The events are canceled and fell indefinitely. However, this instability has also spread to education. The San Francisco Art Institute announced that due to its financial debt, it is uncertain if the school could continue operating after graduation in May.
On March 23, the school sent an email to all students and school staff, about stop admitting a class of new students for the fall of 2020 as the financial difficulties. Students are going to receive the credit of the 2020 spring semester and graduating students can expect to receive their degrees in May as scheduled. This would lead to layoffs of faculty and staff members.

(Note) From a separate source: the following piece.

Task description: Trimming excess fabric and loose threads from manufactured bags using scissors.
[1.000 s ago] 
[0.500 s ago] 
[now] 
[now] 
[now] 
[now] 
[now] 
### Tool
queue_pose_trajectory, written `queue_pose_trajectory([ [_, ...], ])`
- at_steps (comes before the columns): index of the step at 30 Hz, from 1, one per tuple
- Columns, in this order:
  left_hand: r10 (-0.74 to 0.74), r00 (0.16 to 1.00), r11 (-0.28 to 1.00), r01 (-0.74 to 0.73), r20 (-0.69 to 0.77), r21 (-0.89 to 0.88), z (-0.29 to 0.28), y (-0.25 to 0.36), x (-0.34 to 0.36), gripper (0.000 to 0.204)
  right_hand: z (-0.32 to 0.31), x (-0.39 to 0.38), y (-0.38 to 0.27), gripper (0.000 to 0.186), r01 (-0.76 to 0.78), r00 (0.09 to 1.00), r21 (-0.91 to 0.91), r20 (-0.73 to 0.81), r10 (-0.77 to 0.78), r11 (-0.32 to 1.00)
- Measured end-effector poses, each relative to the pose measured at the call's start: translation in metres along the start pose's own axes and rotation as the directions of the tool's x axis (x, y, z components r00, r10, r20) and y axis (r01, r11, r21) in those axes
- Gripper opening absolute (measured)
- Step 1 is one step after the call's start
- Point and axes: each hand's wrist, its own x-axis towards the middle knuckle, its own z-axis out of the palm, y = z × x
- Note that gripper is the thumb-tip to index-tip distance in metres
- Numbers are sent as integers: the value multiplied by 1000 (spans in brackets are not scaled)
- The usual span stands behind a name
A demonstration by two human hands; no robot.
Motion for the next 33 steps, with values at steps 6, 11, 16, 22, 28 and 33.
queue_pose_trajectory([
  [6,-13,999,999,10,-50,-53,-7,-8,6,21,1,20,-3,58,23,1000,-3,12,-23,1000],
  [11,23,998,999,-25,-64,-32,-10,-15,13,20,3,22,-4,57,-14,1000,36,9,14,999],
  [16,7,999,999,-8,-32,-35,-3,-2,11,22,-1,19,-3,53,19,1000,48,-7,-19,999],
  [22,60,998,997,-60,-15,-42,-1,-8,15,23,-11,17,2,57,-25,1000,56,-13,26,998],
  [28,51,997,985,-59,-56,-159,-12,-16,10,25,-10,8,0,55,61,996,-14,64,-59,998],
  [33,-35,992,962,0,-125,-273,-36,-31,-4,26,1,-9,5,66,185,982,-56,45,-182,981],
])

The school’s president, Gordon Knox, and chair of its board of trustees, Pam Rorke Levy said that the plan of negotiations with “two of the Bay Area’s finest institutions of higher learning” had been stopped as unfolding Covid-19 pandemic. The school promised to continue to find if there is a strategic partnership, but be realistic that this will not happen any time soon in the face of an unprecedented global pandemic.
Although no one mentioned closing the school officially, the drastic will be a blow to the whole American art school. Found in 1871, San Francisco Art Institute is one of the oldest art schools in the continent and the only one that aims to focus on contemporary art. Famous artist alumni such as Annie Leibovitz, Kehinde Wiley, Catherine Opi. Also, the school joined many historical movements like the Bay Area Figurative Movement and Mission School, which present an innovative and enlightened role model to all the art institute in the world.
“Today we as an institution are facing a new set of challenges that will force us to evolve, and in the months and years ahead our goal will be to reinvent ourselves once again, perhaps taking a new form for a new era,” Knox and Levy wrote in their open letter.